ACTIVITY: Out of the lines below, please list those that hold the string "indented".

Items from a dataset:
────────────────

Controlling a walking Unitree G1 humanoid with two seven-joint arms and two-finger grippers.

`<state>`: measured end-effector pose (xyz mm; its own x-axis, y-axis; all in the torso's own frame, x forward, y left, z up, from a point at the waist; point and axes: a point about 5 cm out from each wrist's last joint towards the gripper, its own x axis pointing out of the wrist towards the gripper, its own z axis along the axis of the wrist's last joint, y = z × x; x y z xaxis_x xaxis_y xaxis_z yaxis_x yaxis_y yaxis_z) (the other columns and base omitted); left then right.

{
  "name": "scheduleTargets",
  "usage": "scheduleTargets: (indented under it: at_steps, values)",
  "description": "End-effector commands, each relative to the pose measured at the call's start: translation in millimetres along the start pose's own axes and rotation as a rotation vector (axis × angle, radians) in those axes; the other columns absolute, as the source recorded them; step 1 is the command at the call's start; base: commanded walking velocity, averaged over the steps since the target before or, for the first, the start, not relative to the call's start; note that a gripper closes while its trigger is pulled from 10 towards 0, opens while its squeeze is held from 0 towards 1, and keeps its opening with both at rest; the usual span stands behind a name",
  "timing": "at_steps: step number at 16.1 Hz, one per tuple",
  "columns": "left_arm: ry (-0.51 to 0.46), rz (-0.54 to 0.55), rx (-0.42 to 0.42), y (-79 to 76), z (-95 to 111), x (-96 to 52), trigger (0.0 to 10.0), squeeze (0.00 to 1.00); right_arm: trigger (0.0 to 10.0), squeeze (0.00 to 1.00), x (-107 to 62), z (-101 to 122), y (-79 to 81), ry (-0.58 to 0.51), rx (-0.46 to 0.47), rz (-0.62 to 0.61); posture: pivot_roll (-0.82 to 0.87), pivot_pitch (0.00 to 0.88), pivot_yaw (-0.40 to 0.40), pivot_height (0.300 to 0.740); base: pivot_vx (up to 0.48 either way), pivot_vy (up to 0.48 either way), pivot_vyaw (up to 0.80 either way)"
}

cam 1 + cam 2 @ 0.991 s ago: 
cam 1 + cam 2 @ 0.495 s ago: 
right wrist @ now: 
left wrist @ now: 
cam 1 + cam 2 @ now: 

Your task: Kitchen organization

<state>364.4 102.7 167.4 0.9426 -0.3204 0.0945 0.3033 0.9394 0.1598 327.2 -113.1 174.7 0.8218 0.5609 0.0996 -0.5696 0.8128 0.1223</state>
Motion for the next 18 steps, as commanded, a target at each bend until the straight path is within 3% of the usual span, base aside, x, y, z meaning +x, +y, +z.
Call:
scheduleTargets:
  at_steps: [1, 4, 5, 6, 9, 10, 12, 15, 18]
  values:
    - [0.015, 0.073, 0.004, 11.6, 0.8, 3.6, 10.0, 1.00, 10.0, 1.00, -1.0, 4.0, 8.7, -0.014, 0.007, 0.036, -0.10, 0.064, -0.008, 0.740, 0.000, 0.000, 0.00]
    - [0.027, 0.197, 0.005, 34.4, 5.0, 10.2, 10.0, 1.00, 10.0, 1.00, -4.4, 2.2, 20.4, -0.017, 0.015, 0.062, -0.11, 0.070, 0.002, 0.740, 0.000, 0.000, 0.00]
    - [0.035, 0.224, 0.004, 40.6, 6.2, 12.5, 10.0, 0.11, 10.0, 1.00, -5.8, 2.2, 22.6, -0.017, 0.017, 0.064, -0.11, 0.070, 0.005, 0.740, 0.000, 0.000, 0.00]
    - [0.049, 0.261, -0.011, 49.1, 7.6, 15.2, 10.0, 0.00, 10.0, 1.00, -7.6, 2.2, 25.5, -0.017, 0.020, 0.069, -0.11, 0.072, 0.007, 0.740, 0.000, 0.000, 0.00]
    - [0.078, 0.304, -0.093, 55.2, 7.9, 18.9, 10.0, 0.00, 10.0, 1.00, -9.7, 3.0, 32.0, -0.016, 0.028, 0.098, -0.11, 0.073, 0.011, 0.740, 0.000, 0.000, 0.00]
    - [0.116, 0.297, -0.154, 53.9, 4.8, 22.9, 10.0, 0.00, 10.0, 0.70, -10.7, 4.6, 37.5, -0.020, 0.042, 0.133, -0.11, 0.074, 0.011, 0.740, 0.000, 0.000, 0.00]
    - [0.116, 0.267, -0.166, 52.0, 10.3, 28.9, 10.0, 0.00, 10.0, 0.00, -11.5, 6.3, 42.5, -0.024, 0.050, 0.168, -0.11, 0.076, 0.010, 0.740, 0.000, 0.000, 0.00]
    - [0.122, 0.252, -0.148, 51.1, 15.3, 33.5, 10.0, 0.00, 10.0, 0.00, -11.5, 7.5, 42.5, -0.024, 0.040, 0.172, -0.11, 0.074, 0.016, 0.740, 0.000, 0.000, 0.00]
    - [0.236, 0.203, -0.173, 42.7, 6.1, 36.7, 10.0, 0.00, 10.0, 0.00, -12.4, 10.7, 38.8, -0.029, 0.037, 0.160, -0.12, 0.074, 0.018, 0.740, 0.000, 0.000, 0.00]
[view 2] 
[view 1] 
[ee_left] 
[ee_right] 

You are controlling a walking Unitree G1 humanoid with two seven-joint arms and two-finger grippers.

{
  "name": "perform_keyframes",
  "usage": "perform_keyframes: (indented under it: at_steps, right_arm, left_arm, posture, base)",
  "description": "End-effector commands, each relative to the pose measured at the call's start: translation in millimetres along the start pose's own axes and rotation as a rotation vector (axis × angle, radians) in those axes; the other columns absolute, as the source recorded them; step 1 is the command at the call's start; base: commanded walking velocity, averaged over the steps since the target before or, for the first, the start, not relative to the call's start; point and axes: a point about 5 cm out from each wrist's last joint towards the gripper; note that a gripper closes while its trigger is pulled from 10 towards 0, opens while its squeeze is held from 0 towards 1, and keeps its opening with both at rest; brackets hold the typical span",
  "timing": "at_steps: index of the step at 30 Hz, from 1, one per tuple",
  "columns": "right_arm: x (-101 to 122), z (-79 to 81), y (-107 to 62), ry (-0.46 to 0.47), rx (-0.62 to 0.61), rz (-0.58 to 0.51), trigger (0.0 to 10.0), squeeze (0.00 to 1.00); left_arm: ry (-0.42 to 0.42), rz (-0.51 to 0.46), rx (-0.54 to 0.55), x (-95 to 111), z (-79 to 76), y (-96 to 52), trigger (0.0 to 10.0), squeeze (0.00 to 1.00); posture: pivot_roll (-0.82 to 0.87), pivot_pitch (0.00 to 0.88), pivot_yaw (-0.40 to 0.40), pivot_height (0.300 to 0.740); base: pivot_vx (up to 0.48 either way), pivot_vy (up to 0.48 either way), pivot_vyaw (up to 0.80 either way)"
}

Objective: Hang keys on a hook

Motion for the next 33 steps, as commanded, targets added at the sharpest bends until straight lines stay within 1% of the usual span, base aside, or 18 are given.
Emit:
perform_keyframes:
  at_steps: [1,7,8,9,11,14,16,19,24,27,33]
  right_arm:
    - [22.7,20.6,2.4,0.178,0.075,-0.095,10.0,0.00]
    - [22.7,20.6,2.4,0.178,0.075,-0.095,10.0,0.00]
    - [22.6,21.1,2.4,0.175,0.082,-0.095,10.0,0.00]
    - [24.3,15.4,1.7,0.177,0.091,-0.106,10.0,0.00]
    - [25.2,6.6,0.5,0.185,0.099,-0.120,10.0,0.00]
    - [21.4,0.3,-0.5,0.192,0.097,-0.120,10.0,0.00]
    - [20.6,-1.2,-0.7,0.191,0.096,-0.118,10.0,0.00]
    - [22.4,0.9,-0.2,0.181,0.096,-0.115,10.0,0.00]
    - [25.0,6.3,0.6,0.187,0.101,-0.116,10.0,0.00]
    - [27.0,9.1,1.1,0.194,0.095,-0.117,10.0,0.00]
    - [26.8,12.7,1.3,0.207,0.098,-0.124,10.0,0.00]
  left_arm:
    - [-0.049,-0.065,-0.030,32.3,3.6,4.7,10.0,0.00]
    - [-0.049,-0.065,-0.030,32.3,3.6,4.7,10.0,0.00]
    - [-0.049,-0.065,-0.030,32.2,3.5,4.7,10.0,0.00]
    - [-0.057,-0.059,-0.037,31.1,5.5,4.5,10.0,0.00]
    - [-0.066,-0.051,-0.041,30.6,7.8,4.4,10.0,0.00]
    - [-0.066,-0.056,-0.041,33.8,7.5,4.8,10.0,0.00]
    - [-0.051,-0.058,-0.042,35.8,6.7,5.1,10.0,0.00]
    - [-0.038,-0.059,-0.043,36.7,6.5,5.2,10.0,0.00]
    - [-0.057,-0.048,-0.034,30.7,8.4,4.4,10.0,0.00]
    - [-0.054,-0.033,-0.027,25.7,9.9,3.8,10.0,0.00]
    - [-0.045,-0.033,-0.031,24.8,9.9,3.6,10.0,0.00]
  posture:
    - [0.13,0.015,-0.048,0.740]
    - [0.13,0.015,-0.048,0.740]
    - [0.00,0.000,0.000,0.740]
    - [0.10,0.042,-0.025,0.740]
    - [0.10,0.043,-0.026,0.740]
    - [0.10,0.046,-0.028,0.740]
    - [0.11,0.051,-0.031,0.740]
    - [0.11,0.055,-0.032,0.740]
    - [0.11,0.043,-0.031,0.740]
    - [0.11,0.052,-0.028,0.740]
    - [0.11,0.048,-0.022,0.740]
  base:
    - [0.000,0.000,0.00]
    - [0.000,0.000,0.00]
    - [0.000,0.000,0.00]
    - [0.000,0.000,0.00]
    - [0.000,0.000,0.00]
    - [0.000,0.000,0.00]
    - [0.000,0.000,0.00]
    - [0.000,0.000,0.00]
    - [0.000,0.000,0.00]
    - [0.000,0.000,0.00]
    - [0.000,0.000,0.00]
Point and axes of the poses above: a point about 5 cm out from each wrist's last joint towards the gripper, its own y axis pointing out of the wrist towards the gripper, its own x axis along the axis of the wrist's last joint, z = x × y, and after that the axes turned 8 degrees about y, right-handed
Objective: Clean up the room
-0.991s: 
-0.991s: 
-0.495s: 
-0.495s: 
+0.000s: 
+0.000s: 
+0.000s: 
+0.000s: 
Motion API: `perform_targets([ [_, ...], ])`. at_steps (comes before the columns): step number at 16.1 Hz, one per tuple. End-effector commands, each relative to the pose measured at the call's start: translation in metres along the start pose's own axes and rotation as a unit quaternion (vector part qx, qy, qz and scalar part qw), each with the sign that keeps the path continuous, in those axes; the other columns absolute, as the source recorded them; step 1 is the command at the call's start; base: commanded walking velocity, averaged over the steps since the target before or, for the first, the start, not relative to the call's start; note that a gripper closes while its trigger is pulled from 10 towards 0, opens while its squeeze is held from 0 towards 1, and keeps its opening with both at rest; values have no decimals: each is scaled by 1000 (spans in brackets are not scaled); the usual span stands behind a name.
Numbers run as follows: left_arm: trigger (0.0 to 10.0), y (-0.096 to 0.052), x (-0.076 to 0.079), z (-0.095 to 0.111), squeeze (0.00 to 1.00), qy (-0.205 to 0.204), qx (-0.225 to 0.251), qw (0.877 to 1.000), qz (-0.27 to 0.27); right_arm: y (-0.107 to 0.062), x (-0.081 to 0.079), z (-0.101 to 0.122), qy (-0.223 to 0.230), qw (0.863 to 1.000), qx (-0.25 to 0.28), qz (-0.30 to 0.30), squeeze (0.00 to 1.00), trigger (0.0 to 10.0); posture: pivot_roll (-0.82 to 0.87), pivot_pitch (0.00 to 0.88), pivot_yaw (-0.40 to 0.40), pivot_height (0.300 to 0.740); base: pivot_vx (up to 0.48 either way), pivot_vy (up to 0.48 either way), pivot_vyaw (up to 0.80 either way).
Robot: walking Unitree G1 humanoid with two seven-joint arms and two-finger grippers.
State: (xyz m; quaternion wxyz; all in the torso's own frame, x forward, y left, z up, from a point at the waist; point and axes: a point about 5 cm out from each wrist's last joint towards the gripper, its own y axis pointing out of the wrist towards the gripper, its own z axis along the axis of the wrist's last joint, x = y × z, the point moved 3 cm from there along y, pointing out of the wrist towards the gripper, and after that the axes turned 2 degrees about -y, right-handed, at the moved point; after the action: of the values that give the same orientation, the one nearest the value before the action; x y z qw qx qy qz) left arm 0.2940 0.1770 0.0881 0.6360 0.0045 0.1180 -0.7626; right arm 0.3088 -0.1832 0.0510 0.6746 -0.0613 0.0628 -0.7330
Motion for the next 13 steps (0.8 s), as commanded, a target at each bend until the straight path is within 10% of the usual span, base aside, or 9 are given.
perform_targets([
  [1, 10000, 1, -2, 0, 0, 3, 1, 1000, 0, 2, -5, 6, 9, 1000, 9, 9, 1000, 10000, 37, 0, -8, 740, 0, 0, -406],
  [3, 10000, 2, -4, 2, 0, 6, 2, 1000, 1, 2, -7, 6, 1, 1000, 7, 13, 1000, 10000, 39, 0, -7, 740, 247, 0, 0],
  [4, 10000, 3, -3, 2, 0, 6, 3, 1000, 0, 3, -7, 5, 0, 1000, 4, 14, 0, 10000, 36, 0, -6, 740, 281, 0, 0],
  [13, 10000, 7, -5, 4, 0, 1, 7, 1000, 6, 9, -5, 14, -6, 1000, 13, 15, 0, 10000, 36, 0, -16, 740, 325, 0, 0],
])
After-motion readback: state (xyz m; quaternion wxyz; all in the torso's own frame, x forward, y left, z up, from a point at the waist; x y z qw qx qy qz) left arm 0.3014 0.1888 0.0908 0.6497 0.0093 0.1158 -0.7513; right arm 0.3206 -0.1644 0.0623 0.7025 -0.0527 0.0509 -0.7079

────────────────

SOLUTION TO THE PROBLEM:
  "usage": "scheduleTargets: (indented under it: at_steps, values)",
  "usage": "perform_keyframes: (indented under it: at_steps, right_arm, left_arm, posture, base)",

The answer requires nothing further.